→ Exercise aim
Exact reproduction required: the lines below from the line with "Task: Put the" to the line with "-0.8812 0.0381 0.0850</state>", both ends included, and no others.

→ Data segment
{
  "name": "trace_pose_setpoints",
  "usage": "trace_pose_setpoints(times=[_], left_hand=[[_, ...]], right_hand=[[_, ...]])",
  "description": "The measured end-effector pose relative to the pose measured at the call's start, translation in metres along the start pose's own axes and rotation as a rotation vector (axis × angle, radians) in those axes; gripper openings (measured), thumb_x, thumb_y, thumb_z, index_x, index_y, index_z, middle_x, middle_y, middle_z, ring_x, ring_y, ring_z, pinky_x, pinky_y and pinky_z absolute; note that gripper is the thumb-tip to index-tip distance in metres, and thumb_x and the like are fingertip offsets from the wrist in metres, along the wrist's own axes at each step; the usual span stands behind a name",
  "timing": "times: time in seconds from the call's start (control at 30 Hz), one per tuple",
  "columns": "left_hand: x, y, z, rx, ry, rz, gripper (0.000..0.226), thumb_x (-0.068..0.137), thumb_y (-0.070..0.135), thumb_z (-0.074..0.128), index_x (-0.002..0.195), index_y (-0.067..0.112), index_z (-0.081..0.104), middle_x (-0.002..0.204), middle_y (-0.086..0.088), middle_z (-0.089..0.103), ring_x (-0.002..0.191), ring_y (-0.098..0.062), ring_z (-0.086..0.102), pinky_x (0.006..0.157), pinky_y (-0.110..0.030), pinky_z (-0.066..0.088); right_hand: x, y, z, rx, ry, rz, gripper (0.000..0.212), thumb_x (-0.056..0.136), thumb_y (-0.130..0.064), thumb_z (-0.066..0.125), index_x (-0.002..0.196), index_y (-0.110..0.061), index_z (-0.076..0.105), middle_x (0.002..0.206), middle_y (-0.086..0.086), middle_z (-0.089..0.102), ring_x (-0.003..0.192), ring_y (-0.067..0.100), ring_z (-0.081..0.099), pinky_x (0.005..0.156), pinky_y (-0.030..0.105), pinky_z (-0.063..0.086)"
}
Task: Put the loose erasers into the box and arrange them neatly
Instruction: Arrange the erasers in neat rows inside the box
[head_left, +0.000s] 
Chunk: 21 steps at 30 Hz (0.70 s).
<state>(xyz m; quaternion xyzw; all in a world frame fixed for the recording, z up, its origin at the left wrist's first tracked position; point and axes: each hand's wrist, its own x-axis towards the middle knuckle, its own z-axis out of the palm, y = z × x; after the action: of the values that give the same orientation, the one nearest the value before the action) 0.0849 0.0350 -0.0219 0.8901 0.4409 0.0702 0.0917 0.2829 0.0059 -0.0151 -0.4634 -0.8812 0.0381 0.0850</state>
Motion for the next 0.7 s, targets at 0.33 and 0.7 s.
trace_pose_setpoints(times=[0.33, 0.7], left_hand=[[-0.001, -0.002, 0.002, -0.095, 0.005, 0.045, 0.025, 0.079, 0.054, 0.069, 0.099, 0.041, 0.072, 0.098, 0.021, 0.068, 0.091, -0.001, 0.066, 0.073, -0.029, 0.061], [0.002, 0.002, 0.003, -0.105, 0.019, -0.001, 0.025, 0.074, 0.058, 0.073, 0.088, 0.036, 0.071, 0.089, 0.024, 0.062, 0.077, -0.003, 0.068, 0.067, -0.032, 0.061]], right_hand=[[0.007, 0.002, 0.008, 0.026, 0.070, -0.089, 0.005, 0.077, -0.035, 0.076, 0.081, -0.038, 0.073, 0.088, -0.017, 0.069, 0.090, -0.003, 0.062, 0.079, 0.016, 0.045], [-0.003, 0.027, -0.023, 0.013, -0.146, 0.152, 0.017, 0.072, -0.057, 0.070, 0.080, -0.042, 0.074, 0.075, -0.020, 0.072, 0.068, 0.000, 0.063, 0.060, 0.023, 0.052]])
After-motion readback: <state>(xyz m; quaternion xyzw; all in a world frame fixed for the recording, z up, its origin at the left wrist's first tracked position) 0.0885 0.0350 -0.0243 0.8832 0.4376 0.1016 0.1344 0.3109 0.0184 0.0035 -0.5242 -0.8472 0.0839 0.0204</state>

→ Answer section
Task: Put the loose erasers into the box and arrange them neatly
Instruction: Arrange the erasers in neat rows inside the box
[head_left, +0.000s] 
Chunk: 21 steps at 30 Hz (0.70 s).
<state>(xyz m; quaternion xyzw; all in a world frame fixed for the recording, z up, its origin at the left wrist's first tracked position; point and axes: each hand's wrist, its own x-axis towards the middle knuckle, its own z-axis out of the palm, y = z × x; after the action: of the values that give the same orientation, the one nearest the value before the action) 0.0849 0.0350 -0.0219 0.8901 0.4409 0.0702 0.0917 0.2829 0.0059 -0.0151 -0.4634 -0.8812 0.0381 0.0850</state>

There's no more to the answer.